Work to be completed: Below are the entries; give again exactly the lines from the one mentioning "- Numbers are" through the one mentioning "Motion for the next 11", inclusive.
*** Opening Recorded data ***
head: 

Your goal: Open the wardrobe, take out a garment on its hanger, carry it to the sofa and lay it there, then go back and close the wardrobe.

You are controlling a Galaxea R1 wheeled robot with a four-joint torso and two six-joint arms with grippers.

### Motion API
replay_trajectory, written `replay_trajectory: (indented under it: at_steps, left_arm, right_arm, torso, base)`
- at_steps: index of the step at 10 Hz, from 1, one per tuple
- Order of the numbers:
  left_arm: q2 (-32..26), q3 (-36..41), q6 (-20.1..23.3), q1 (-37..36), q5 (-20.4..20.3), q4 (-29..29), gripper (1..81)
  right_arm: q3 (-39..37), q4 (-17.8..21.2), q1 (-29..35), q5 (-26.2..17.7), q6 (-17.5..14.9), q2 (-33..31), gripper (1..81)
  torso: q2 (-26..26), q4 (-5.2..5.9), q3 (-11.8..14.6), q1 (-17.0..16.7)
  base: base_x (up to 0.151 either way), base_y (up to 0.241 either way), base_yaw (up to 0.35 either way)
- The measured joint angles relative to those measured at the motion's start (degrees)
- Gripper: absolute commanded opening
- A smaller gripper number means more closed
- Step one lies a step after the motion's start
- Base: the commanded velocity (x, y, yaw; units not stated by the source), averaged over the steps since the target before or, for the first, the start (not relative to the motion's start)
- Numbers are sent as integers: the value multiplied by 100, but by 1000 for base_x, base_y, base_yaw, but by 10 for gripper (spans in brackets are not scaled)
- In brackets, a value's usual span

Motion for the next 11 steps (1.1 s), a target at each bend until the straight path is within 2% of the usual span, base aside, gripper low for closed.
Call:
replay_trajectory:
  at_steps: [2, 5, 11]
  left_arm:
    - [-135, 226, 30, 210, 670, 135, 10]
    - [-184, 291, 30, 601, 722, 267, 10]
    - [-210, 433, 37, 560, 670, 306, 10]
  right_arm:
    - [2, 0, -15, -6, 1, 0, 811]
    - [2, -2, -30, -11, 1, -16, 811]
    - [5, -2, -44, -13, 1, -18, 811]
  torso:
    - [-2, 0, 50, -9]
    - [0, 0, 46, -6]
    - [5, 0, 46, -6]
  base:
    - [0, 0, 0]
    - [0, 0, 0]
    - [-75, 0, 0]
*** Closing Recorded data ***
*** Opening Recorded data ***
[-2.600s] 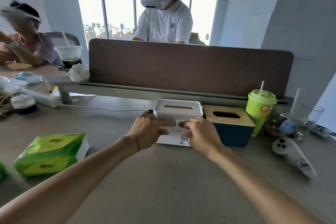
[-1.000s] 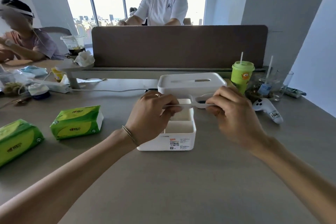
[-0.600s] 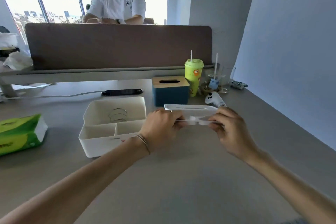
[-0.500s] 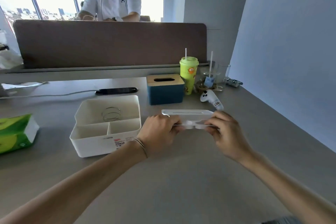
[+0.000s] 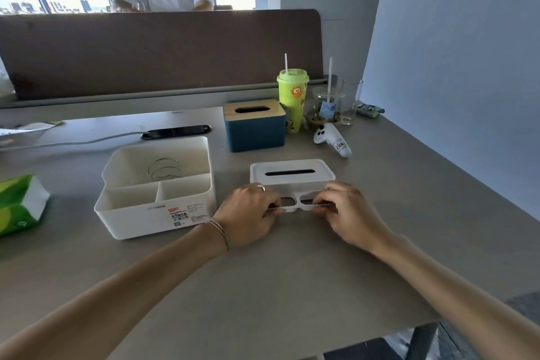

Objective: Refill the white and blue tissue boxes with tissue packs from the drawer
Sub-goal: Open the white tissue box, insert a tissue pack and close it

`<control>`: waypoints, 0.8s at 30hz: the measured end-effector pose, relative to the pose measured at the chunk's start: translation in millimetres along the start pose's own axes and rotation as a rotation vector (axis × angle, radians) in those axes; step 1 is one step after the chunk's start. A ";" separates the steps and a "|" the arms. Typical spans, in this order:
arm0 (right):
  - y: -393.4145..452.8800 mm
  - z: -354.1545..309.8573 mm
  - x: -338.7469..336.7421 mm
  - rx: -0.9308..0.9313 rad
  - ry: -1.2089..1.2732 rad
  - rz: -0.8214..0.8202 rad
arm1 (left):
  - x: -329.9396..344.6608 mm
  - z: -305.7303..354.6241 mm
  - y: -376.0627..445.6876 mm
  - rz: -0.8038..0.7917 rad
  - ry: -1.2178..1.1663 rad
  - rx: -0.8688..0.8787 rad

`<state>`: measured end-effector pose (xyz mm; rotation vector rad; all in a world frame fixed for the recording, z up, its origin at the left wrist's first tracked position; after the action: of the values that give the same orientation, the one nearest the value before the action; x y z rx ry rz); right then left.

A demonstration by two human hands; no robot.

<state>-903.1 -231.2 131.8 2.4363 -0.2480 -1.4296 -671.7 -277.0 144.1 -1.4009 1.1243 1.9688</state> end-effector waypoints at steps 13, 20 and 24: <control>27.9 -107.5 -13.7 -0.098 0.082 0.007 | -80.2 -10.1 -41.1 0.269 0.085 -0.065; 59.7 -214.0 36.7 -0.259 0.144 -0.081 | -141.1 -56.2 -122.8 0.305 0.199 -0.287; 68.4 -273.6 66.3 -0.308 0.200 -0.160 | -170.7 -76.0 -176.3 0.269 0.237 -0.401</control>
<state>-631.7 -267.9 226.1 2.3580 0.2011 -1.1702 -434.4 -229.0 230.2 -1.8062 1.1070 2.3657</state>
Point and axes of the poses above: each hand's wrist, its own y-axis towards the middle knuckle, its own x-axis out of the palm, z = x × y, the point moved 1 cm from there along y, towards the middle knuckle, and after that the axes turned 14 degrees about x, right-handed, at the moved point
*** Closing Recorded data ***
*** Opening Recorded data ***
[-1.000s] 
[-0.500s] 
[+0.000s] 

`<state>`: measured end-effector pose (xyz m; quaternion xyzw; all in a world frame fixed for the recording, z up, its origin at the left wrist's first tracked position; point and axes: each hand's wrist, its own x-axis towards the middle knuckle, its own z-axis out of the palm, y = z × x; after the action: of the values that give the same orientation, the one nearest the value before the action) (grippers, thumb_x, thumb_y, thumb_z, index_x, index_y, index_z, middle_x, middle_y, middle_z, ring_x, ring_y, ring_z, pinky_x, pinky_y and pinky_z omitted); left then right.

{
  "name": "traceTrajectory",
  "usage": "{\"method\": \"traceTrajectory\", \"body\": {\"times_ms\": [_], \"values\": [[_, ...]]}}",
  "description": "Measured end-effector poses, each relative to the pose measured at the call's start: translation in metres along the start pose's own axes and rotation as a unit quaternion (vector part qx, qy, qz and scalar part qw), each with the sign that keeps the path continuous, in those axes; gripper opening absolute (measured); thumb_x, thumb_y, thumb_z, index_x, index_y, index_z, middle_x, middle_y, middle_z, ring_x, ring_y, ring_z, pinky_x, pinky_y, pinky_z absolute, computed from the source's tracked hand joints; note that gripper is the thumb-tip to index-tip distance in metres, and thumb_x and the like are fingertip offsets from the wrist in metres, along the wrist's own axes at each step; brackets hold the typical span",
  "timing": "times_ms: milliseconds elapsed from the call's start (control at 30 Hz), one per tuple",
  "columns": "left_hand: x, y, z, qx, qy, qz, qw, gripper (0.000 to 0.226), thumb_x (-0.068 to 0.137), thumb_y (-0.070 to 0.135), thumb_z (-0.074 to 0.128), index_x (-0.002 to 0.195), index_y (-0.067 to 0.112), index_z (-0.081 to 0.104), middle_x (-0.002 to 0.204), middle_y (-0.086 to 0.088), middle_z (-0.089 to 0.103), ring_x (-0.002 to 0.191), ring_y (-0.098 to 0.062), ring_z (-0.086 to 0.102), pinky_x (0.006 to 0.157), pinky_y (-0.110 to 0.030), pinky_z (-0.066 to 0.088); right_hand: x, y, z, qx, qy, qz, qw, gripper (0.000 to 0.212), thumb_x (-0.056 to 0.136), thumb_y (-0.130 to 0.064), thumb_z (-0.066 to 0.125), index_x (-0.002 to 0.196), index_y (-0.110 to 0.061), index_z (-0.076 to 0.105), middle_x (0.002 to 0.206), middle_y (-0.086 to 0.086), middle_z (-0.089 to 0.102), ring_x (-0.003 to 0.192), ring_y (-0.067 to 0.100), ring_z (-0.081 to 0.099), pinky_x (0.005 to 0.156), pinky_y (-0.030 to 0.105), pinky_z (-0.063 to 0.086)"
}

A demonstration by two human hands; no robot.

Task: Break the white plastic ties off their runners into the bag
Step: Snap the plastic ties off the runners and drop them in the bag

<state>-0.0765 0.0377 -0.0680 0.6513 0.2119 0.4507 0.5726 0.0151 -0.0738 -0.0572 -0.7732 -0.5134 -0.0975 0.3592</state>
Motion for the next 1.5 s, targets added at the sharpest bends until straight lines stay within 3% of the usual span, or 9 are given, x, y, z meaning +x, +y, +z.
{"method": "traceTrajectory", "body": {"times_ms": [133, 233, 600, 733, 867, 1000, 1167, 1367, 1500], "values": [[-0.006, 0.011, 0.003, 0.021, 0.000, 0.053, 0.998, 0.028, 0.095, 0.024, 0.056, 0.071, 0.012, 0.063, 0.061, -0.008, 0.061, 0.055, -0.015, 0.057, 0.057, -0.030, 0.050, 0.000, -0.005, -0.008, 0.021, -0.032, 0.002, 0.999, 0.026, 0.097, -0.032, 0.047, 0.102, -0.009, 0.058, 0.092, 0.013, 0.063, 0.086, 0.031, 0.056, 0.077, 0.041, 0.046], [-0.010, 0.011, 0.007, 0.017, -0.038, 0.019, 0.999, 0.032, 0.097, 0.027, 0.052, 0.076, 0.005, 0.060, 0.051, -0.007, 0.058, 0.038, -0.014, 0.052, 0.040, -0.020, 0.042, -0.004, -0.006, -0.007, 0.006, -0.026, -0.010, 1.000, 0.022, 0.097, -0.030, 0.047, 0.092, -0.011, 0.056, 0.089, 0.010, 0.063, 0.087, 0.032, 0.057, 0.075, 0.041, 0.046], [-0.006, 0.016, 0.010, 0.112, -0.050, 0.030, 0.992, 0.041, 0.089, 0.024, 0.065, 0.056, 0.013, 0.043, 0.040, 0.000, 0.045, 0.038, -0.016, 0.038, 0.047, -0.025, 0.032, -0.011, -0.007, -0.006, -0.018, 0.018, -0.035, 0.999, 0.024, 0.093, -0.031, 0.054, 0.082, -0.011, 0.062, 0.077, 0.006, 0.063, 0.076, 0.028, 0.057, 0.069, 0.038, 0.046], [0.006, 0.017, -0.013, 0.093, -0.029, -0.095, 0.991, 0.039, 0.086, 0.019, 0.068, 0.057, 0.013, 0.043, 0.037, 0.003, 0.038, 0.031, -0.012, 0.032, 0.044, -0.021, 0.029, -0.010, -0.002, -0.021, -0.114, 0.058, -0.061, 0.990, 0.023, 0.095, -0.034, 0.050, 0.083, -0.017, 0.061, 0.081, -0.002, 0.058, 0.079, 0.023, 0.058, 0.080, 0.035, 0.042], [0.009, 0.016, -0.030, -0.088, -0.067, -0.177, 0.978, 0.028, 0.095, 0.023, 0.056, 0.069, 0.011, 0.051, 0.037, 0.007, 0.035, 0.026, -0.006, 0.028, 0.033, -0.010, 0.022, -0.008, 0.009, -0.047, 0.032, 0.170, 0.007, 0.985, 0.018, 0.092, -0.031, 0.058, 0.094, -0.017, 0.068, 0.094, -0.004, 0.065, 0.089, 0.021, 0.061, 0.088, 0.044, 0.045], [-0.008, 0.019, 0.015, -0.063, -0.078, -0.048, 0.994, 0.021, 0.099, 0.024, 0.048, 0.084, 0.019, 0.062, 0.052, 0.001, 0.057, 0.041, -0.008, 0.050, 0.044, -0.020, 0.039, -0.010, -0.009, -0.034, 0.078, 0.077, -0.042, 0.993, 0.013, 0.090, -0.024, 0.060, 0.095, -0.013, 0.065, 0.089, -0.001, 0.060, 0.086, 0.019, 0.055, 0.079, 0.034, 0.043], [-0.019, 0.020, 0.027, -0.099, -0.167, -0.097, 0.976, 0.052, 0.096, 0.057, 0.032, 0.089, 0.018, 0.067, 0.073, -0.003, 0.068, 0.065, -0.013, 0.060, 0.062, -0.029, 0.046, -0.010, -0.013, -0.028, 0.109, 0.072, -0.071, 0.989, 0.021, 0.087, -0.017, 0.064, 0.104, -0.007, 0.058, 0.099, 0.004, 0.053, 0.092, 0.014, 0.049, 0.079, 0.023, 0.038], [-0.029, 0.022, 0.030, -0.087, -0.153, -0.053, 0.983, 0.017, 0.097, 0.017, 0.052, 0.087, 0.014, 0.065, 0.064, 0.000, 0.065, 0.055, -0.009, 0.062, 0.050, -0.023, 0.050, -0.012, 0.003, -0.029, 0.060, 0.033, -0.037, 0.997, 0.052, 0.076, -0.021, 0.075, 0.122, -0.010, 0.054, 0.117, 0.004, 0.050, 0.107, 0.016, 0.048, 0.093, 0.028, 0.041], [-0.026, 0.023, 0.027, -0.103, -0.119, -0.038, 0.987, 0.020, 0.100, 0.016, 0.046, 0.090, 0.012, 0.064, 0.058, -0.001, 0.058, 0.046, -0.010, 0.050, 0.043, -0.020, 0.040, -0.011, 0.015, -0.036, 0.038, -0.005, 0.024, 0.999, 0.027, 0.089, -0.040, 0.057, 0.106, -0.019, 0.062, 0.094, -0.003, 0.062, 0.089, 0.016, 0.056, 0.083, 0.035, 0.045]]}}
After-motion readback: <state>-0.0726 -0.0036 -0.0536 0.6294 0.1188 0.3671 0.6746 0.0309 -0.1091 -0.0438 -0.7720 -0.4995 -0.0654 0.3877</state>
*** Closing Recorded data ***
Answer box:
- Numbers are sent as integers: the value multiplied by 100, but by 1000 for base_x, base_y, base_yaw, but by 10 for gripper (spans in brackets are not scaled)
- In brackets, a value's usual span

Motion for the next 11 steps (1.1 s), a target at each bend until the straight path is within 2% of the usual span, base aside, gripper low for closed.

There's no more to this exercise.